*How to complete this task*
Could you repeat the records below exactly, leaving the pictures out?

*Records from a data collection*
*** Begin section ***
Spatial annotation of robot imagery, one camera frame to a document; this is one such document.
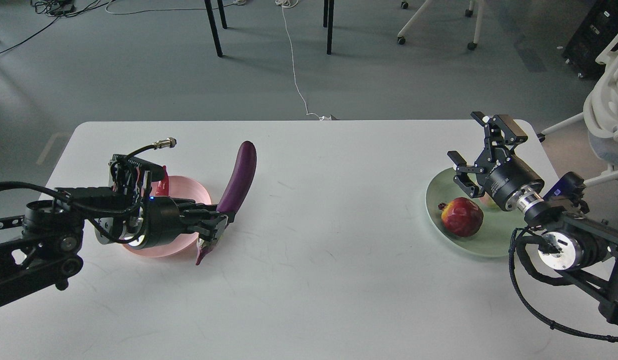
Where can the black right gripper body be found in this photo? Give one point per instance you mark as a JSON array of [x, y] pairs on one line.
[[511, 183]]

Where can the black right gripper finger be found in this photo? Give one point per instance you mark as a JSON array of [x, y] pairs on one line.
[[471, 178], [501, 136]]

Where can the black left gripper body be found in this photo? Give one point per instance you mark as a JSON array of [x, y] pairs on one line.
[[164, 229]]

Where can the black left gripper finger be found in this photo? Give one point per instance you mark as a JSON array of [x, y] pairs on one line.
[[211, 228], [190, 208]]

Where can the red chili pepper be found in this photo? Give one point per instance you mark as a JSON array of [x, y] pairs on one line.
[[162, 186]]

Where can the green yellow round fruit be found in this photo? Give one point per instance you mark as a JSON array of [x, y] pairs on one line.
[[487, 201]]

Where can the red pomegranate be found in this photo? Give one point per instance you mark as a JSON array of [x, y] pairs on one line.
[[461, 217]]

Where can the purple eggplant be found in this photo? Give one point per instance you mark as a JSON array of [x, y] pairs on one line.
[[237, 188]]

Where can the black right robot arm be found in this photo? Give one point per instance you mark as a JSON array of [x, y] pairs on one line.
[[560, 245]]

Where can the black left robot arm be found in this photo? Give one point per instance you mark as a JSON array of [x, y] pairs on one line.
[[124, 212]]

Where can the pink plate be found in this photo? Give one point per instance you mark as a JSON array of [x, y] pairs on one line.
[[179, 187]]

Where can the light green plate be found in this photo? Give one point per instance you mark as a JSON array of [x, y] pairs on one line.
[[492, 239]]

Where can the white office chair right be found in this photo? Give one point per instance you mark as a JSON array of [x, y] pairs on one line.
[[600, 114]]

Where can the black equipment case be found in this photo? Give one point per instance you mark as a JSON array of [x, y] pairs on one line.
[[593, 35]]

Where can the white chair base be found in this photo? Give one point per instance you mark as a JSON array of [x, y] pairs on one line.
[[422, 23]]

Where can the black table leg left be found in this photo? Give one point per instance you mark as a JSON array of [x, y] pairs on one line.
[[213, 25]]

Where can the black table leg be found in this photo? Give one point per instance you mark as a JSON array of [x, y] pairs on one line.
[[213, 25], [328, 20]]

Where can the black table leg right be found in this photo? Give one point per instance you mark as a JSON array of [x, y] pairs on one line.
[[328, 20]]

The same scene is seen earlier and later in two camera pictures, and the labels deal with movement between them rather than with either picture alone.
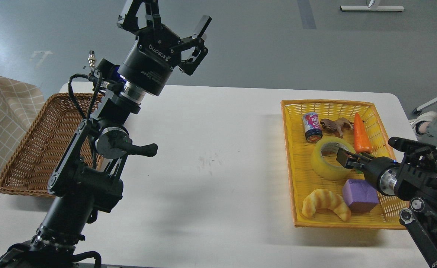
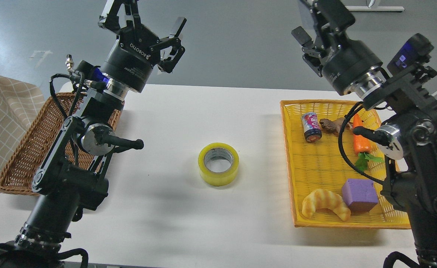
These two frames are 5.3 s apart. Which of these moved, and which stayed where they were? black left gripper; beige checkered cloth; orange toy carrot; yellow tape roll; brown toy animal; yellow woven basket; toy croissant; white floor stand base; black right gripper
Moved: black right gripper; yellow tape roll; black left gripper
Stayed: beige checkered cloth; brown toy animal; orange toy carrot; yellow woven basket; white floor stand base; toy croissant
*** End section ***
*Completed task*
Spatial annotation of robot imagery, one camera frame to a document; this is one such document.
Where can the black right gripper body be found in this photo? Give one point per instance you mark as a JSON array of [x, y] pairs on one line.
[[511, 183]]

Where can the black right gripper finger be found in this photo? Give one point per instance you mark as a JSON array of [x, y] pairs on one line.
[[471, 178], [501, 136]]

Where can the black left gripper body be found in this photo? Give one point per instance you mark as a JSON array of [x, y] pairs on one line.
[[164, 229]]

Where can the black left gripper finger be found in this photo? Give one point per instance you mark as a JSON array of [x, y] pairs on one line.
[[211, 228], [190, 208]]

Where can the red chili pepper be found in this photo? Give one point per instance you mark as a JSON array of [x, y] pairs on one line.
[[162, 186]]

Where can the green yellow round fruit be found in this photo? Give one point per instance you mark as a JSON array of [x, y] pairs on one line.
[[487, 201]]

Where can the red pomegranate be found in this photo? Give one point per instance you mark as a JSON array of [x, y] pairs on one line.
[[461, 217]]

Where can the purple eggplant be found in this photo? Give one point per instance you mark as a JSON array of [x, y] pairs on one line.
[[237, 188]]

Where can the black right robot arm be found in this photo? Give one point per instance you mark as a JSON array of [x, y] pairs on one line.
[[560, 245]]

Where can the black left robot arm be found in this photo? Give one point per instance you mark as a JSON array of [x, y] pairs on one line.
[[124, 212]]

Where can the pink plate be found in this photo? Give one point per instance you mark as a JSON array of [x, y] pairs on one line.
[[179, 187]]

Where can the light green plate be found in this photo? Give one point per instance you mark as a JSON array of [x, y] pairs on one line.
[[492, 239]]

Where can the white office chair right be found in this photo? Give one point per instance you mark as a JSON array of [x, y] pairs on one line.
[[600, 114]]

Where can the black equipment case be found in this photo? Give one point per instance you mark as a JSON array of [x, y] pairs on one line.
[[593, 35]]

Where can the white chair base be found in this photo? Give one point per instance you mark as a JSON array of [x, y] pairs on one line.
[[422, 23]]

Where can the black table leg left be found in this photo? Give one point per instance you mark as a JSON array of [x, y] pairs on one line.
[[213, 25]]

Where can the black table leg be found in this photo? Give one point per instance you mark as a JSON array of [x, y] pairs on one line.
[[213, 25], [328, 20]]

Where can the black table leg right be found in this photo? Give one point per instance you mark as a JSON array of [x, y] pairs on one line.
[[328, 20]]

The same scene is seen earlier and later in two camera pictures, and the labels deal with movement between them rather than with either picture alone.
These two frames are 5.3 s apart. Which of these moved, and which stayed where they were? black left gripper; beige checkered cloth; orange toy carrot; yellow tape roll; brown toy animal; yellow woven basket; toy croissant; white floor stand base; black right gripper
Moved: black right gripper; yellow tape roll; black left gripper
Stayed: beige checkered cloth; brown toy animal; orange toy carrot; yellow woven basket; white floor stand base; toy croissant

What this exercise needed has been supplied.